Still, when false flag hate crimes do happen, they are seized by the right as evidence that no hate crimes are happening at all. Who can forget when, earlier this year, an openly gay pastor was forced to admit he had iced the word “Fag” onto a cake himself, and had lied that it was done by a Whole Foods employee? Just last week, a student at the University of Louisiana admitted to fabricating a story about having her hijab ripped off by two Trump supporters (it is worth noting, however, that some people may recant their stories out of fear).

It is crucial that we, as social media users, fact-check things before we share them so they can’t be used for another agenda. Just because fake hate crimes are rare doesn’t mean it’s wrong to scrutinise things you see on social media.
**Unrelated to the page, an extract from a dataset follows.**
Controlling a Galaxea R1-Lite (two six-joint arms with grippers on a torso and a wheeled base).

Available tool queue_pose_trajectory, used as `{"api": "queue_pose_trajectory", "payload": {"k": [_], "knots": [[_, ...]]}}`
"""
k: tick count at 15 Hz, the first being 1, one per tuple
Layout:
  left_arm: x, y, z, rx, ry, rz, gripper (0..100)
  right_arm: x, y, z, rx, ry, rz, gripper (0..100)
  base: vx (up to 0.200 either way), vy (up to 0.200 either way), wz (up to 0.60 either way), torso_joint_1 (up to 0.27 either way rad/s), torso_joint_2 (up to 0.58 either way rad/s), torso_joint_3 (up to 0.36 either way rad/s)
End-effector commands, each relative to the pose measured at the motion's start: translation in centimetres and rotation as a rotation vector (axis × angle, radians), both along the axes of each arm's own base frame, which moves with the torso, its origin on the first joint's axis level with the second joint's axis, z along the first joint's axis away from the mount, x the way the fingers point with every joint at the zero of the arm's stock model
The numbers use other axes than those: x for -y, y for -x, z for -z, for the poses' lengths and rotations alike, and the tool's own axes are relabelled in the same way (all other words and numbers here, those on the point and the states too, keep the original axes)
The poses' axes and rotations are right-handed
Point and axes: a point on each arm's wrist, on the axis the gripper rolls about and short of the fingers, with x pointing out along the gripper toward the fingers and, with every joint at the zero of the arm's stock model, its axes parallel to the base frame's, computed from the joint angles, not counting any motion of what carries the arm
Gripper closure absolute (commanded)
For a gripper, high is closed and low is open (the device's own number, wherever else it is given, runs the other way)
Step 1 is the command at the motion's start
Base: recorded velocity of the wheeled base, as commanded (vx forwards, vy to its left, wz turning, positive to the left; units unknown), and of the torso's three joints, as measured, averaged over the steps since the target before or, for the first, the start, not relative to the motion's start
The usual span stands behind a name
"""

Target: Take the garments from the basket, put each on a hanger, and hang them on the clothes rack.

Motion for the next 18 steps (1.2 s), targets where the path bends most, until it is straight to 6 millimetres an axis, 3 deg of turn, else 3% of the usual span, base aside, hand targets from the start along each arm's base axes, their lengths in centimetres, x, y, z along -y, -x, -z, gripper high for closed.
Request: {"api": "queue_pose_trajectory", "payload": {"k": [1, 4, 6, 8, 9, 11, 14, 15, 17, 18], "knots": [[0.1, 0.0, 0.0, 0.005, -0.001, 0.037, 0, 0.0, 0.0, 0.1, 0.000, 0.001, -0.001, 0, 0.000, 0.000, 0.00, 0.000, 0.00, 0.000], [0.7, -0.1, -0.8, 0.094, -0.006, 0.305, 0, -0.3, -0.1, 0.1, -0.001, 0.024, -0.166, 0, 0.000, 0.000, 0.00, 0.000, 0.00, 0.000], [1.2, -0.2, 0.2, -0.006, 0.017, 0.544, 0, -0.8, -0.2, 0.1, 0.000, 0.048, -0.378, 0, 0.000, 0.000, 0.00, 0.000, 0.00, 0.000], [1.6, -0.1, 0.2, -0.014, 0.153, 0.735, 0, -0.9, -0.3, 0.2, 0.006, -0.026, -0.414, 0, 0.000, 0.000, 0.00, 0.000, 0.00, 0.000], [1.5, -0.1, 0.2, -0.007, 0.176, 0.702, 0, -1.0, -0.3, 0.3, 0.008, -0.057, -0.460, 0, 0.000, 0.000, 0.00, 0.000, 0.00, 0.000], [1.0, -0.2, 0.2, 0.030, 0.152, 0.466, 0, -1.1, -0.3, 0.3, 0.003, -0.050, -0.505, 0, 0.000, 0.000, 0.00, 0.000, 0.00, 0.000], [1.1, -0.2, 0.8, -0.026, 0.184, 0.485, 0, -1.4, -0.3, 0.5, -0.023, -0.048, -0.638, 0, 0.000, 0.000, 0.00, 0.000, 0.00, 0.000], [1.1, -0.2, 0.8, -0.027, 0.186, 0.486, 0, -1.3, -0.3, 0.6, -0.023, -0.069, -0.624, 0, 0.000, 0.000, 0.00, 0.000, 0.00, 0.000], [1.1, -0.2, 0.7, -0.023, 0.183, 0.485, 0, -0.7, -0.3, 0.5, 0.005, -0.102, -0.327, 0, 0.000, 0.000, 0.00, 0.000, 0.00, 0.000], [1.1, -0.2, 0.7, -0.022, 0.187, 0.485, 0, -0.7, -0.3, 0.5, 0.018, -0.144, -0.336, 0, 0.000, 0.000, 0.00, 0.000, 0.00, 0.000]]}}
Questioning one particular post that seems a little off is not the same as denying that hate crimes are happening.

“Even if it feels uncharitable to consider the veracity of a claim, it's important for information to be credible and not to add to the spread of bad information inside a political bubble of one's own making,” says LaCapria. “Liberals are most definitely not immune to spreading bad information or getting angry when their claims get debunked, but it doesn't help anyone's cause when a popular story inevitably proves false.”

It can be very distressing, however, for a victim to be accused of carrying out a hoax, and Manuel ended up blocking over 600 people on Twitter. “People started attacking me and calling me ‘n****r’ and all of these derogatory terms,” she says. “Two days ago, after this all blew back up, I got 50 messages in a row from one person who said he was watching me, and said my first name and last name and said my information had been leaked. That’s really frightening.”

While fact-checking, it is crucial to not cause unnecessary distress. But how?

“Even a simple ‘I haven’t verified this yet’ or ‘If this is true, it’s worth paying attention to’ marks the story as unvetted but allows people to share,” says LaCapria. “Critical thinking is important; if something sounds completely implausible, it probably didn't happen the way the person is telling social media it did. There are two good subreddits – r/thathappened and r/quityourbullshit – that just take a second (sometimes mocking) look at viral social media claims. Although users aren't always kind, they can be very good at pinpointing holes in stories.” Another, r/hatecrimehoaxes has also become popular after the election. 

Binkowski also points out that many hoaxes fall apart at the first sign of scrutiny. “They usually make it easy because they can’t handle the pressure and feel guilty so come out and recant,” she says. “Everyone should read from a variety of sources, even ones you don’t agree with. A lot of people yell at us because they think we are trying to be the be-all and end-all but we just want to be the starting point."

For Manuel, everyone being better at fact-checking would have saved her a lot of pain. At the time of writing, her Twitter mentions are still being flooded with offensive messages. In order to combat both hoaxes and hoax hoaxes, then, everyone must attempt to be non-partisan in scrutinising social media claims. 

"Even if you don’t have much time, if you read something on some site that doesn’t quite ring true or seems too perfect, then Google it, just Google it,” says Binkowski. 

Amelia Tait is a technology and digital culture writer at the New Statesman.